Società

Meloni: “Il talento non deve fermarsi davanti a barriera linguistica. Le lingue si imparano vivendole”. E poi svela: “Volevo fare l’interprete…”

Era fuori programma, ma ci teneva. Giorgia Meloni è comparsa all’ultimo momento alla conferenza stampa del ministro Valditara per portare il suo personale sostegno al piano che porterà 150mila studenti italiani all’estero.

E ha scelto di raccontarsi, di mettere in campo esperienze e passioni per spiegare perché, a suo avviso, questa iniziativa vale molto più di un semplice corso di lingua. La conoscenza delle lingue rappresenta oggi una delle competenze fondamentali per la formazione delle nuove generazioni.

Con il piano “Gli Studenti Italiani in Europa”, il Ministero dell’Istruzione e del Merito promuove una strategia nazionale per rafforzare la dimensione internazionale del sistema scolastico italiano, attraverso un ampio programma di mobilità educativa e formazione in Europa rivolto agli studenti delle scuole secondarie.

Un investimento da 420 milioni di euro di fondi strutturali europei, risorse che l’Italia ha deciso di non restituire come accadeva in passato ma di trasformare in opportunità concreta per un terzo degli studenti del quarto anno.

Un’occasione che va oltre la grammatica

“Non considerate questa come una semplice occasione per imparare meglio una lingua straniera – ha esordito Meloni – secondo me non è solamente questo”. La presidente ha voluto subito spostare l’attenzione dal mero apprendimento linguistico a qualcosa di più profondo: vivere anche solo poche settimane in un altro paese significa imparare ad affrontare situazioni nuove, diventare più autonomi, confrontarsi con abitudini, idee e culture diverse. “Significa allargare lo spazio della propria mente, della propria capacità di comprensione dell’altro – ha aggiunto – acquisire sicurezza, imparare a cavarsela”.

E quando quei ragazzi torneranno, ha spiegato, porteranno con sé molto più di una lingua meglio parlata: nuove idee, nuove amicizie, maggiore fiducia in se stessi, uno sguardo più ampio sul mondo. “Tutto questo sarà una ricchezza per loro certamente, ma lo sarà anche per i loro amici, per le loro famiglie, per le loro classi, per l’Italia nel suo complesso”.
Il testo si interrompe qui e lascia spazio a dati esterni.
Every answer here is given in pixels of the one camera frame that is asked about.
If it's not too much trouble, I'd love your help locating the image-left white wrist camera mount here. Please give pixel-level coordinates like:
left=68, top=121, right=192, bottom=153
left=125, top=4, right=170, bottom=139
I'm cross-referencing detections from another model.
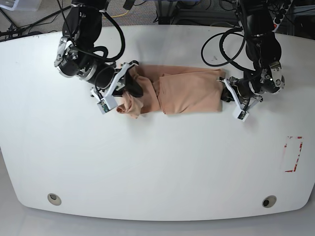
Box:
left=90, top=60, right=139, bottom=114

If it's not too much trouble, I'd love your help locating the right table cable grommet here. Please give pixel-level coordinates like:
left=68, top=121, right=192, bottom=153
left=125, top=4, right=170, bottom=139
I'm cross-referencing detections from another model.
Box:
left=262, top=195, right=277, bottom=208

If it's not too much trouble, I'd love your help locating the table cable grommet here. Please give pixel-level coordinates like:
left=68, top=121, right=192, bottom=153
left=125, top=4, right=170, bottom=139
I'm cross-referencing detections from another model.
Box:
left=47, top=193, right=62, bottom=206
left=262, top=195, right=277, bottom=208

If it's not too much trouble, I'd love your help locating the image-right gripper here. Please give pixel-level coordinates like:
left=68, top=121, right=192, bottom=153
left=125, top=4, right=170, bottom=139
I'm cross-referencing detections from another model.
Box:
left=233, top=78, right=256, bottom=100

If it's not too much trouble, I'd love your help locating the image-right white wrist camera mount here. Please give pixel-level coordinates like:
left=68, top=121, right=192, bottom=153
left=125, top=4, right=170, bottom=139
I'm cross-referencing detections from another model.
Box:
left=217, top=77, right=263, bottom=122

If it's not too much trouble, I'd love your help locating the clear plastic storage box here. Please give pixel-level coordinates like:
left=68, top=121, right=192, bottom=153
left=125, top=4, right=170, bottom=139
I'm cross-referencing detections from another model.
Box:
left=0, top=0, right=42, bottom=11

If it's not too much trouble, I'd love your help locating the white power strip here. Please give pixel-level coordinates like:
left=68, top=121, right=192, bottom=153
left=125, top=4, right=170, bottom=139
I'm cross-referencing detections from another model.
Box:
left=273, top=0, right=293, bottom=32

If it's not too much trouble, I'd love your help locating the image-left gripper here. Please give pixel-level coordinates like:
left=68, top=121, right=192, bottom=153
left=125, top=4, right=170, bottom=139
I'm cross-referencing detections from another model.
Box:
left=92, top=66, right=143, bottom=97

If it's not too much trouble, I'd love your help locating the peach T-shirt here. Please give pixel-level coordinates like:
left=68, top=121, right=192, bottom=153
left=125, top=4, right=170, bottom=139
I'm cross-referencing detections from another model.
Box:
left=116, top=65, right=225, bottom=118

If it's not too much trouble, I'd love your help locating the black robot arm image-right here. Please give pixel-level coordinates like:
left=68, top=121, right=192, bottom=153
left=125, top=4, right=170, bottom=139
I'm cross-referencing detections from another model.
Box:
left=234, top=0, right=285, bottom=101

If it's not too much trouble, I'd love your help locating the image-left arm black cable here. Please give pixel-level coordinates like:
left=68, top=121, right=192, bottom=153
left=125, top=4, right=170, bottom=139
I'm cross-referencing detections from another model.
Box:
left=56, top=0, right=126, bottom=62

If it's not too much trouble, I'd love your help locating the black tripod stand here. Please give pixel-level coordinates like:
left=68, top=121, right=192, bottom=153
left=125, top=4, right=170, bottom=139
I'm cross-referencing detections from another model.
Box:
left=0, top=6, right=71, bottom=39

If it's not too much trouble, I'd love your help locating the yellow cable on floor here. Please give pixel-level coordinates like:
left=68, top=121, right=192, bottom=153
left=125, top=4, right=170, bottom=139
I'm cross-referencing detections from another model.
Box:
left=110, top=8, right=128, bottom=18

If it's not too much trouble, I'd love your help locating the left table cable grommet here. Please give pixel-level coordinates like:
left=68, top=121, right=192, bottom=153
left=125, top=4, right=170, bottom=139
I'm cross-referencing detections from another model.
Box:
left=47, top=193, right=62, bottom=206

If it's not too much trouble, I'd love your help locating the red tape rectangle marking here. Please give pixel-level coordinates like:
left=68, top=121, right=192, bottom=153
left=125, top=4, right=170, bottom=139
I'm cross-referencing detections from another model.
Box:
left=282, top=136, right=304, bottom=173

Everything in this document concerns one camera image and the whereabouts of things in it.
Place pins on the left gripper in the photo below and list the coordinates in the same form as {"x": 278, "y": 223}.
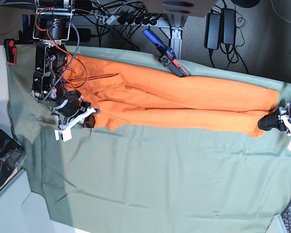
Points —
{"x": 281, "y": 122}

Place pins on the aluminium frame post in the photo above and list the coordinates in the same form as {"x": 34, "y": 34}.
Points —
{"x": 175, "y": 32}

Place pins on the black power adapter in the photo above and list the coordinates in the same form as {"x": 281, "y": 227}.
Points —
{"x": 212, "y": 32}
{"x": 228, "y": 26}

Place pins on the blue clamp at centre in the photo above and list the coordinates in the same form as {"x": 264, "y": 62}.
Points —
{"x": 167, "y": 57}

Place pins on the black plastic bag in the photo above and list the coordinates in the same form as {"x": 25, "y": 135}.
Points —
{"x": 10, "y": 154}

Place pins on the black power adapter right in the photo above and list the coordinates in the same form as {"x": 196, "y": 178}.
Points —
{"x": 212, "y": 32}

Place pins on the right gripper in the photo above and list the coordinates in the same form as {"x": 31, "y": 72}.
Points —
{"x": 69, "y": 107}

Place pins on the orange T-shirt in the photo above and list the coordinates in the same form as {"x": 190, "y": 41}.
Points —
{"x": 136, "y": 95}

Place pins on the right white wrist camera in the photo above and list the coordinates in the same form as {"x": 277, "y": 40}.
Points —
{"x": 64, "y": 134}

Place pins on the black power brick left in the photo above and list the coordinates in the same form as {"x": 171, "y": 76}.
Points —
{"x": 84, "y": 35}

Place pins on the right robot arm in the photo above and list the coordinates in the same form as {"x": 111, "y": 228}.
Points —
{"x": 52, "y": 28}

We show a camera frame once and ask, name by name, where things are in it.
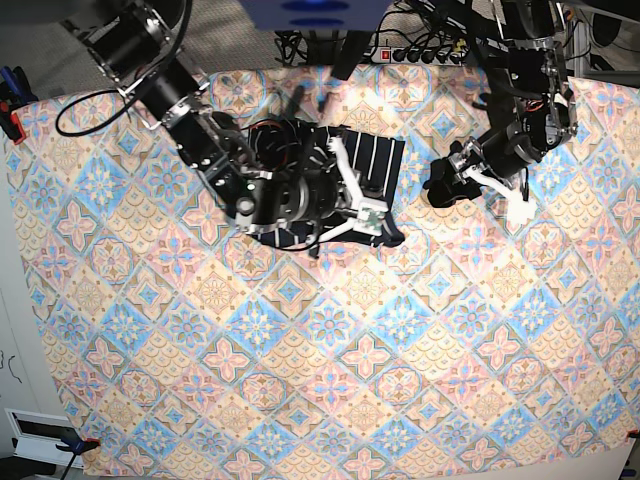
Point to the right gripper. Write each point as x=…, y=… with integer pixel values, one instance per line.
x=262, y=202

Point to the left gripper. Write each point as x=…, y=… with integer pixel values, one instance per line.
x=501, y=154

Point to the navy white striped T-shirt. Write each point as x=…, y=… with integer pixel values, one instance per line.
x=297, y=146

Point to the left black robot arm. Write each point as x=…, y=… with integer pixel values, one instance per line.
x=530, y=105

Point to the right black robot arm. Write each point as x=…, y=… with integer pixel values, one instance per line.
x=139, y=50

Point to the patterned floral tablecloth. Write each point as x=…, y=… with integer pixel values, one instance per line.
x=190, y=351

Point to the white power strip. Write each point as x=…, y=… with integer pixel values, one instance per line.
x=445, y=55

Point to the orange clamp lower right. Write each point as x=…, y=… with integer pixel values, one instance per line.
x=631, y=436

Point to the blue orange clamp lower left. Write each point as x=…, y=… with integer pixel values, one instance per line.
x=77, y=447

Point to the blue orange clamp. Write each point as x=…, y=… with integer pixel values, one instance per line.
x=77, y=447
x=16, y=93

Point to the blue orange clamp upper left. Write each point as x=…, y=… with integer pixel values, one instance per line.
x=16, y=93

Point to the black mounting post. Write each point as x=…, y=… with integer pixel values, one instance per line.
x=352, y=51

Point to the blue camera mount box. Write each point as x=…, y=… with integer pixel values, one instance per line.
x=280, y=15

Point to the white wall vent box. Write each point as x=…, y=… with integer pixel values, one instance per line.
x=39, y=435

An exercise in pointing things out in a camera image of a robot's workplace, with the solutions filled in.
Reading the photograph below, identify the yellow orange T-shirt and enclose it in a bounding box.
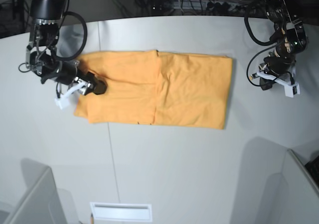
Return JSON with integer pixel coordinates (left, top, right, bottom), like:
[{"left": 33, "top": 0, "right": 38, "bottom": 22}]
[{"left": 74, "top": 50, "right": 233, "bottom": 129}]

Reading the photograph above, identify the grey partition panel left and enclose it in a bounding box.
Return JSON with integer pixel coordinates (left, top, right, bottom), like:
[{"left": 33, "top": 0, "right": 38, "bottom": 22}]
[{"left": 4, "top": 166, "right": 67, "bottom": 224}]

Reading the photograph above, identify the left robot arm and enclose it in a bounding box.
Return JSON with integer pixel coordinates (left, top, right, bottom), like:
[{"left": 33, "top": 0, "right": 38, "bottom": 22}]
[{"left": 251, "top": 0, "right": 307, "bottom": 95}]

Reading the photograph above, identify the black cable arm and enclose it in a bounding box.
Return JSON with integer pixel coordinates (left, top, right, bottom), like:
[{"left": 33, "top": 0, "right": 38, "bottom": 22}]
[
  {"left": 52, "top": 11, "right": 88, "bottom": 62},
  {"left": 243, "top": 0, "right": 277, "bottom": 47}
]

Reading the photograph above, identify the grey partition panel right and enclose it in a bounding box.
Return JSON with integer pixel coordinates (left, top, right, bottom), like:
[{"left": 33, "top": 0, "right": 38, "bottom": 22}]
[{"left": 279, "top": 149, "right": 319, "bottom": 224}]

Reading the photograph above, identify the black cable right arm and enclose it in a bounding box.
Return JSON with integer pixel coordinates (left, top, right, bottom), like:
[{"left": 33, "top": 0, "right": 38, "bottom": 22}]
[{"left": 52, "top": 11, "right": 88, "bottom": 62}]

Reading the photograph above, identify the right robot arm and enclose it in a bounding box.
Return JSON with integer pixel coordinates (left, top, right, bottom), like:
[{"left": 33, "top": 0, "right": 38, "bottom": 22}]
[{"left": 25, "top": 0, "right": 107, "bottom": 96}]

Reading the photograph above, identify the grey partition panel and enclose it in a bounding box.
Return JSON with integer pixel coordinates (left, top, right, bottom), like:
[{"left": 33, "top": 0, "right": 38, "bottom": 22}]
[
  {"left": 4, "top": 166, "right": 67, "bottom": 224},
  {"left": 279, "top": 149, "right": 319, "bottom": 224}
]

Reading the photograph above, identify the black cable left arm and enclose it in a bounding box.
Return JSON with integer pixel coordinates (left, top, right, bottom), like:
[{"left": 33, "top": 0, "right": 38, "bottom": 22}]
[{"left": 243, "top": 0, "right": 277, "bottom": 47}]

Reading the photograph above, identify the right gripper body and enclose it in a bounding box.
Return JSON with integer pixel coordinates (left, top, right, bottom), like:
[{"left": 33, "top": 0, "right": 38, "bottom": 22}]
[{"left": 41, "top": 61, "right": 94, "bottom": 95}]

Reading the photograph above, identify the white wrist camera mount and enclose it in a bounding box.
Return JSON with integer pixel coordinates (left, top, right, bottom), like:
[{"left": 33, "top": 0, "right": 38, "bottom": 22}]
[
  {"left": 247, "top": 67, "right": 301, "bottom": 98},
  {"left": 55, "top": 82, "right": 87, "bottom": 110}
]

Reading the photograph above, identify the white power strip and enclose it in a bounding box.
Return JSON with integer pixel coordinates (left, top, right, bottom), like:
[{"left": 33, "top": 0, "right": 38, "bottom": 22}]
[{"left": 171, "top": 0, "right": 248, "bottom": 14}]

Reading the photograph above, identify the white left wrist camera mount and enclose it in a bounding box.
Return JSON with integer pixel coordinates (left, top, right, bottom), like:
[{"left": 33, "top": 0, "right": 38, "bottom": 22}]
[{"left": 247, "top": 67, "right": 301, "bottom": 98}]

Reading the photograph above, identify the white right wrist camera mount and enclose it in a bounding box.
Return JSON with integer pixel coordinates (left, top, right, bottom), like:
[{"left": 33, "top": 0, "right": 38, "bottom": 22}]
[{"left": 55, "top": 82, "right": 87, "bottom": 110}]

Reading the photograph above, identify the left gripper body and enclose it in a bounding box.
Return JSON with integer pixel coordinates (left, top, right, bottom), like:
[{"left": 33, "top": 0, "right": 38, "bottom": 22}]
[{"left": 258, "top": 53, "right": 296, "bottom": 92}]

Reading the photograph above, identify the white label plate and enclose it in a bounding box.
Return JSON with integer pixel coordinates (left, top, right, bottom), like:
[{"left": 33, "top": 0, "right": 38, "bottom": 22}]
[{"left": 90, "top": 202, "right": 153, "bottom": 223}]
L’anima dietro le parole: la lezione di Michael Jackson e dei poeti decadenti

Il momento più personale dell’intervento è arrivato quando Meloni ha deciso di condividere il suo rapporto con le lingue. “Io sono sempre stata un’appassionata – ha raccontato – ho studiato lingue, volevo fare l’interprete nella vita”. E ha svelato i retroscena di quella passione: l’inglese approfondito per capire i testi di Michael Jackson, il francese coltivato grazie all’amore per i poeti decadenti, lo spagnolo imparato per necessità quando suo padre viveva alle Canarie e doveva cavarsela durante le visite.

“La mia passione per le lingue mi ha insegnato una cosa fondamentale – ha detto – le impari davvero quando le vivi, quando cerchi di capire che cosa c’è davvero dietro le parole”. E qui la citazione che ha fatto sorridere la platea: “La frase idiomatica di una lingua straniera ti insegna molto di più di quello che puoi imparare con “the cat is on the table” – ti insegna la cultura, la storia, la mentalità che c’è dietro”.

L’uguaglianza parte dalle stesse opportunità

Meloni ha poi allargato il discorso a una riflessione politica. “Crediamo che il talento di un ragazzo non si possa e non si debba fermare di fronte a una barriera linguistica in un tempo come questo”. Perché, ha spiegato, le barriere linguistiche rischiano di rendere i giovani «non pienamente liberi domani nella loro capacità di scelta». E ha citato il suo ruolo istituzionale che la porta a confrontarsi quotidianamente con colleghi stranieri: “Nessun interprete per quanto possa essere bravo riesce a trasferire quello che tu puoi trasferire direttamente. La comprensione, la possibilità che l’altro ha di comprenderti, un rapporto più umano, più reale, più immediato: fa totalmente la differenza”.

Il messaggio finale: “Uno Stato giusto costruisce le condizioni per cui tutti devono avere le stesse opportunità. Poi dove arrivi quello lo Stato non lo può determinare, lo determinate voi, con la vostra capacità, determinazione, passione”.